LATINA – L’allerta “nitrito di sodio” lanciata dalla Direzione centrale della polizia criminale alle Questure italiane e alle Compagnie Carabinieri con l’obiettivo di rintracciare i nove cittadini del nostro Paese, che hanno acquistato sul web un «kit del suicidio», entra dolorosamente a casa Gianfreda, a Latina. Sono stati infatti i genitori di Fabio, il 19enne che si è tolto la vita il 10 dicembre del 2020 in un albergo romano utilizzando la sostanza che ha ordinato liberamente sul web, a lanciare per primi, dopo la tragedia, l’allarme su quella micidiale polvere bianca, di facile utilizzo, che uccide senza dolore. Fabio aveva ancora le cuffiette alle orecchie quando è stato trovato. Ascoltava la sua musica preferita. Come lui, dopo aver ricevuto consigli su un sito dedicato che neanche la Procura di Roma che indaga per istigazione al suicidio è riuscita a oscurare (se non per breve tempo), si sono tolti la vita durante e dopo il lockdown altri giovanissimi italiani. Uno di loro ha provato a chiedere aiuto, ma era ormai troppo tardi. Ragazzi fragili che hanno trovato una via troppo semplice e istruzioni precise per morire, quando invece avrebbero potuto avere altre possibilità di comprendere il loro malessere e di elaborarlo. Si chiamavano Antonio, Matteo, Toni, Veronica.
“Vogliamo rilanciare con forza il nostro appello con cui chiediamo che sia inibita la libera vendita del nitrito di sodio – sottolinea il papà di Fabio – Mio figlio lo ha ottenuto con estrema facilità, raccontando che nel pacco arrivato c’era un regalo di Natale, una sorpresa. Ci rendiamo conto che è un additivo per alimenti utilizzato per fini assolutamente leciti, ma chiediamo che vengano posti dei limiti per chi lo acquista. I diserbanti, per esempio, si comprano se si ha un patentino, dimostrando di essere dei professionisti del settore, quella sostanza invece, circola liberamente e può essere letale”. I Gianfreda hanno lanciato sulla piattaforma Change.org una petizione per chiedere uno stop alla libera vendita del nitrito di sodio già firmata da 20mila persone. “E’ il momento di ridare forza a questa richiesta”, aggiunge Marco Gianfreda che con la moglie Lisa ha fondato l’associazione Io sono Enea, in memoria di Fabio.

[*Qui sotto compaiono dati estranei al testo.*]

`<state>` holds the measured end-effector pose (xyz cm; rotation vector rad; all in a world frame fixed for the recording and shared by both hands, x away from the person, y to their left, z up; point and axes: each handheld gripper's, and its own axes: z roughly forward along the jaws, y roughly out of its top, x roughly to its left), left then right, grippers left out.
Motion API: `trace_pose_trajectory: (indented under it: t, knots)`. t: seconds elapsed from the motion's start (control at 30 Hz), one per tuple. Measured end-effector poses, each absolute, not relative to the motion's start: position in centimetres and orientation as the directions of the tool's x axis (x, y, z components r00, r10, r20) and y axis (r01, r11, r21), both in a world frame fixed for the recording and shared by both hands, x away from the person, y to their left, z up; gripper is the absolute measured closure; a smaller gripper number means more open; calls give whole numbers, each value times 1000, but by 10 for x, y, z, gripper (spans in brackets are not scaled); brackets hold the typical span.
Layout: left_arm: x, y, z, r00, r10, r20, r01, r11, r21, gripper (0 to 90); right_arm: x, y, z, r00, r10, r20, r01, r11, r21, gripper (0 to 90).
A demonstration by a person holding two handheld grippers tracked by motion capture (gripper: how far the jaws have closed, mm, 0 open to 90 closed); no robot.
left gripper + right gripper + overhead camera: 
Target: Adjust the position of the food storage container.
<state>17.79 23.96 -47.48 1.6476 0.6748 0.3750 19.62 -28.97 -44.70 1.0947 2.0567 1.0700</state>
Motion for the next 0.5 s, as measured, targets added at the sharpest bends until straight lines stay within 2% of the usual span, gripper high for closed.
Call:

Secondo l’alert dell’Interpol questa volta è stato un sedicente chef canadese di Toronto, Kenneth Law, già indagato, ad aver venduto i 9 kit in Italia. Mentre l’inchiesta sulla morte di Fabio prosegue, affidata alla sostituta procuratore della Repubblica di Roma, Giulia Guccione. Chissà se riuscirà a portare da qualche parte. Noi lo speriamo.